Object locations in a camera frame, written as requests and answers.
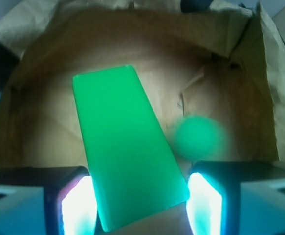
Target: green ball
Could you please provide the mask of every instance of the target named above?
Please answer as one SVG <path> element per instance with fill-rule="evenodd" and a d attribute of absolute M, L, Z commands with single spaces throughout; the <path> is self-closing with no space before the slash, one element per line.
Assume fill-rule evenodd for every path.
<path fill-rule="evenodd" d="M 175 150 L 190 160 L 208 160 L 228 148 L 226 130 L 216 121 L 202 116 L 184 119 L 175 133 Z"/>

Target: led light
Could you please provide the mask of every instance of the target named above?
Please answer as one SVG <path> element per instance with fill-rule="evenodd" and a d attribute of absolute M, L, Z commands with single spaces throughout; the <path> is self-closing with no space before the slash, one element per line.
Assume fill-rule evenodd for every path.
<path fill-rule="evenodd" d="M 222 195 L 200 174 L 191 174 L 186 209 L 193 234 L 220 235 Z"/>
<path fill-rule="evenodd" d="M 97 201 L 91 176 L 83 177 L 62 200 L 65 235 L 94 234 L 97 219 Z"/>

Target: brown paper
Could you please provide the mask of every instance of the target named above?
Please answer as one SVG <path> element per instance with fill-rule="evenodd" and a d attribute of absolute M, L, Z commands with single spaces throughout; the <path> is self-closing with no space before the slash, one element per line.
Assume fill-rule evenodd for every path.
<path fill-rule="evenodd" d="M 218 159 L 285 159 L 285 48 L 266 13 L 221 1 L 197 14 L 87 3 L 61 2 L 11 76 L 0 102 L 0 168 L 87 166 L 71 79 L 124 64 L 135 67 L 167 137 L 183 117 L 182 93 L 185 114 L 227 128 L 231 149 Z M 187 177 L 191 163 L 176 159 Z M 113 234 L 190 234 L 185 205 Z"/>

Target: crumpled paper
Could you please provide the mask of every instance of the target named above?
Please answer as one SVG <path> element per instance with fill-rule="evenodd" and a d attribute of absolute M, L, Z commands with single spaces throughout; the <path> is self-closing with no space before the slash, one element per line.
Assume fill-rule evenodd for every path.
<path fill-rule="evenodd" d="M 240 143 L 240 147 L 232 150 L 230 156 L 242 160 L 275 159 L 278 155 L 285 160 L 285 79 L 278 79 L 285 77 L 285 47 L 276 33 L 276 27 L 261 7 L 253 15 L 250 10 L 219 0 L 212 3 L 210 11 L 180 14 L 176 2 L 172 5 L 164 1 L 150 3 L 114 0 L 102 3 L 67 0 L 48 1 L 48 4 L 41 1 L 41 5 L 39 2 L 22 2 L 21 6 L 14 8 L 0 23 L 0 40 L 19 56 L 25 50 L 28 51 L 12 75 L 0 103 L 0 168 L 86 164 L 81 160 L 83 146 L 73 104 L 62 105 L 64 103 L 60 100 L 44 96 L 53 94 L 55 97 L 58 90 L 60 94 L 67 94 L 72 102 L 70 80 L 73 75 L 82 72 L 124 63 L 133 64 L 163 129 L 169 128 L 182 116 L 182 112 L 174 106 L 180 99 L 179 94 L 193 76 L 198 76 L 198 69 L 211 58 L 211 52 L 217 55 L 216 58 L 226 60 L 215 63 L 220 78 L 243 77 L 242 80 L 247 81 L 249 86 L 240 91 L 234 88 L 229 90 L 230 82 L 227 83 L 229 87 L 225 86 L 229 90 L 226 93 L 226 108 L 232 110 L 235 106 L 236 111 L 224 122 L 235 123 L 229 128 L 229 132 L 233 133 L 233 143 Z M 27 18 L 22 18 L 28 19 L 22 22 L 23 26 L 15 28 L 19 24 L 14 24 L 11 19 L 19 21 L 17 16 L 27 7 L 35 9 L 35 17 L 28 14 Z M 103 8 L 117 11 L 106 11 Z M 27 31 L 29 26 L 30 33 L 22 34 L 22 30 Z M 10 32 L 12 37 L 9 41 L 4 41 L 8 38 L 4 32 L 6 35 Z M 267 44 L 274 45 L 276 50 L 265 49 Z M 247 98 L 238 99 L 241 103 L 234 102 L 235 99 L 231 99 L 232 102 L 228 100 L 228 94 L 242 97 L 248 89 L 257 90 L 257 95 L 261 94 L 259 96 L 263 100 L 262 106 L 253 107 Z M 170 90 L 174 91 L 173 96 L 169 93 Z M 28 105 L 27 102 L 31 99 L 36 101 Z M 207 103 L 206 108 L 211 109 L 207 100 L 202 100 L 202 103 Z M 42 109 L 27 109 L 28 106 L 36 107 L 37 102 L 41 103 Z M 221 109 L 223 103 L 217 105 L 217 102 L 214 100 L 212 103 Z M 45 107 L 48 105 L 62 109 L 59 111 L 50 108 L 46 111 Z M 267 114 L 262 117 L 258 113 L 259 108 L 264 106 L 267 107 Z M 249 107 L 250 124 L 246 123 L 244 129 L 239 130 L 240 133 L 243 136 L 248 127 L 260 128 L 262 132 L 255 132 L 261 133 L 259 136 L 252 134 L 235 139 L 234 132 L 241 121 L 238 116 L 243 116 L 243 112 L 237 112 L 237 108 L 243 110 L 246 107 Z M 34 128 L 29 125 L 32 118 L 38 118 L 36 123 L 45 126 L 37 125 Z M 253 125 L 259 118 L 267 120 L 267 128 Z M 60 138 L 58 141 L 54 140 L 56 136 L 64 137 L 64 130 L 70 137 L 77 137 L 78 151 L 66 151 L 67 145 L 63 144 L 64 141 Z M 256 146 L 248 143 L 253 137 L 260 140 Z M 74 161 L 68 159 L 75 152 L 78 152 L 78 157 Z M 47 163 L 50 161 L 44 162 L 51 158 L 51 164 Z"/>

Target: green block
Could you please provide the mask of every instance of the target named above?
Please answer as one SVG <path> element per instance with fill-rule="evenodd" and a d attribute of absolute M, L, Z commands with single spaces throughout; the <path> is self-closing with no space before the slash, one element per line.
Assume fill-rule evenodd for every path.
<path fill-rule="evenodd" d="M 189 198 L 186 181 L 132 66 L 77 75 L 73 89 L 105 232 Z"/>

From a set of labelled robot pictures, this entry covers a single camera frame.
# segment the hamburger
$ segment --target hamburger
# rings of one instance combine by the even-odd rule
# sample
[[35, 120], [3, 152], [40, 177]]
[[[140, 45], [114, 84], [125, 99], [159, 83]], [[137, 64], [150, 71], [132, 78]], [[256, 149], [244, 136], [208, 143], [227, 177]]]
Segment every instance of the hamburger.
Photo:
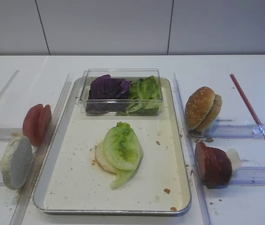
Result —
------------------------------------------------------------
# Exercise instructions
Repeat each entry above exactly. Omit the pictures.

# Answer space
Object locations in a camera frame, written as requests and answers.
Target: green ball
Could you please provide the mask of every instance of the target named above?
Please answer as one SVG <path> element per instance with fill-rule="evenodd" and a d attribute of absolute M, L, Z commands with single spaces throughout; the <path> is self-closing with no space before the slash, one element per line.
Assume fill-rule evenodd for every path.
<path fill-rule="evenodd" d="M 175 150 L 190 160 L 208 160 L 228 148 L 226 130 L 216 121 L 202 116 L 184 119 L 175 133 Z"/>

Target: led light
Could you please provide the mask of every instance of the target named above?
Please answer as one SVG <path> element per instance with fill-rule="evenodd" and a d attribute of absolute M, L, Z commands with single spaces throughout; the <path> is self-closing with no space before the slash, one element per line.
Assume fill-rule evenodd for every path.
<path fill-rule="evenodd" d="M 222 195 L 200 174 L 191 174 L 186 209 L 193 234 L 220 235 Z"/>
<path fill-rule="evenodd" d="M 97 201 L 91 176 L 83 177 L 62 200 L 65 235 L 94 234 L 97 219 Z"/>

Target: brown paper
Could you please provide the mask of every instance of the target named above?
Please answer as one SVG <path> element per instance with fill-rule="evenodd" and a d attribute of absolute M, L, Z commands with single spaces throughout; the <path> is self-closing with no space before the slash, one element per line.
Assume fill-rule evenodd for every path.
<path fill-rule="evenodd" d="M 218 159 L 285 159 L 285 48 L 266 13 L 221 1 L 197 14 L 87 3 L 61 2 L 11 76 L 0 102 L 0 168 L 87 166 L 71 79 L 124 64 L 135 67 L 167 137 L 183 117 L 182 93 L 185 114 L 227 128 L 231 149 Z M 187 177 L 191 163 L 176 159 Z M 113 234 L 190 234 L 185 205 Z"/>

Target: crumpled paper
Could you please provide the mask of every instance of the target named above?
Please answer as one SVG <path> element per instance with fill-rule="evenodd" and a d attribute of absolute M, L, Z commands with single spaces throughout; the <path> is self-closing with no space before the slash, one element per line.
Assume fill-rule evenodd for every path.
<path fill-rule="evenodd" d="M 240 143 L 240 147 L 232 150 L 230 156 L 242 160 L 275 159 L 278 155 L 285 160 L 285 79 L 278 79 L 285 77 L 285 47 L 276 33 L 276 27 L 261 7 L 253 15 L 250 10 L 219 0 L 212 3 L 210 11 L 180 14 L 176 2 L 172 5 L 164 1 L 150 3 L 114 0 L 102 3 L 67 0 L 48 1 L 48 4 L 41 1 L 41 5 L 39 2 L 22 2 L 21 6 L 14 8 L 0 23 L 0 40 L 19 56 L 25 50 L 28 51 L 12 75 L 0 103 L 0 168 L 86 164 L 81 160 L 83 146 L 73 104 L 62 105 L 64 103 L 60 100 L 44 96 L 53 94 L 55 97 L 58 90 L 60 94 L 67 94 L 72 102 L 70 80 L 73 75 L 82 72 L 124 63 L 133 64 L 163 129 L 169 128 L 182 116 L 182 112 L 174 106 L 180 99 L 179 94 L 193 76 L 198 76 L 198 69 L 211 58 L 211 52 L 217 55 L 216 58 L 226 60 L 215 63 L 220 78 L 243 77 L 242 80 L 247 81 L 249 86 L 240 91 L 234 88 L 229 90 L 230 82 L 227 83 L 229 87 L 225 86 L 229 90 L 226 93 L 226 108 L 232 110 L 235 106 L 236 111 L 224 122 L 235 123 L 229 128 L 229 132 L 233 133 L 233 143 Z M 27 18 L 22 18 L 28 19 L 22 22 L 23 26 L 15 28 L 19 24 L 14 24 L 11 19 L 19 21 L 17 16 L 27 7 L 35 9 L 35 17 L 28 14 Z M 103 8 L 117 11 L 106 11 Z M 27 31 L 29 26 L 30 33 L 22 34 L 22 30 Z M 10 32 L 12 37 L 9 41 L 4 41 L 8 38 L 4 32 L 6 35 Z M 267 44 L 274 45 L 276 50 L 265 49 Z M 247 98 L 238 99 L 241 103 L 234 102 L 235 99 L 231 99 L 232 102 L 228 100 L 228 94 L 242 97 L 248 89 L 257 90 L 257 95 L 261 94 L 259 96 L 263 100 L 262 106 L 253 107 Z M 170 90 L 174 91 L 173 96 L 169 93 Z M 28 105 L 27 102 L 31 99 L 36 101 Z M 207 103 L 206 108 L 211 109 L 207 100 L 202 100 L 202 103 Z M 42 109 L 27 109 L 28 106 L 36 107 L 37 102 L 41 103 Z M 221 109 L 223 103 L 217 105 L 217 102 L 214 100 L 212 103 Z M 45 107 L 48 105 L 62 109 L 59 111 L 50 108 L 46 111 Z M 267 114 L 262 117 L 258 113 L 259 108 L 264 106 L 267 107 Z M 249 107 L 250 124 L 246 123 L 244 129 L 239 130 L 240 133 L 243 136 L 248 127 L 260 128 L 262 132 L 255 132 L 261 133 L 259 136 L 252 134 L 235 139 L 234 132 L 241 121 L 238 116 L 243 116 L 243 112 L 237 112 L 237 108 L 243 110 L 246 107 Z M 34 128 L 29 125 L 32 118 L 38 118 L 36 123 L 45 126 L 37 125 Z M 253 125 L 259 118 L 267 120 L 267 128 Z M 60 138 L 58 141 L 54 140 L 56 136 L 64 137 L 64 130 L 70 137 L 77 137 L 78 151 L 66 151 L 67 145 L 63 144 L 64 141 Z M 256 146 L 248 143 L 253 137 L 260 140 Z M 74 161 L 68 159 L 75 152 L 78 152 L 78 157 Z M 47 163 L 50 161 L 44 162 L 51 158 L 51 164 Z"/>

Target: green block
Could you please provide the mask of every instance of the target named above?
Please answer as one SVG <path> element per instance with fill-rule="evenodd" and a d attribute of absolute M, L, Z commands with single spaces throughout; the <path> is self-closing with no space before the slash, one element per line.
Assume fill-rule evenodd for every path.
<path fill-rule="evenodd" d="M 189 198 L 186 181 L 132 66 L 77 75 L 73 89 L 105 232 Z"/>

From a set of labelled robot pictures, this entry covers a single camera frame.
# segment the hamburger
$ segment --target hamburger
# rings of one instance combine by the even-odd rule
# sample
[[35, 120], [3, 152], [40, 177]]
[[[140, 45], [114, 84], [125, 99], [159, 83]], [[137, 64], [150, 71], [132, 78]], [[256, 149], [244, 136], [208, 143], [227, 177]]]
Segment every instance of the hamburger.
Photo:
Result —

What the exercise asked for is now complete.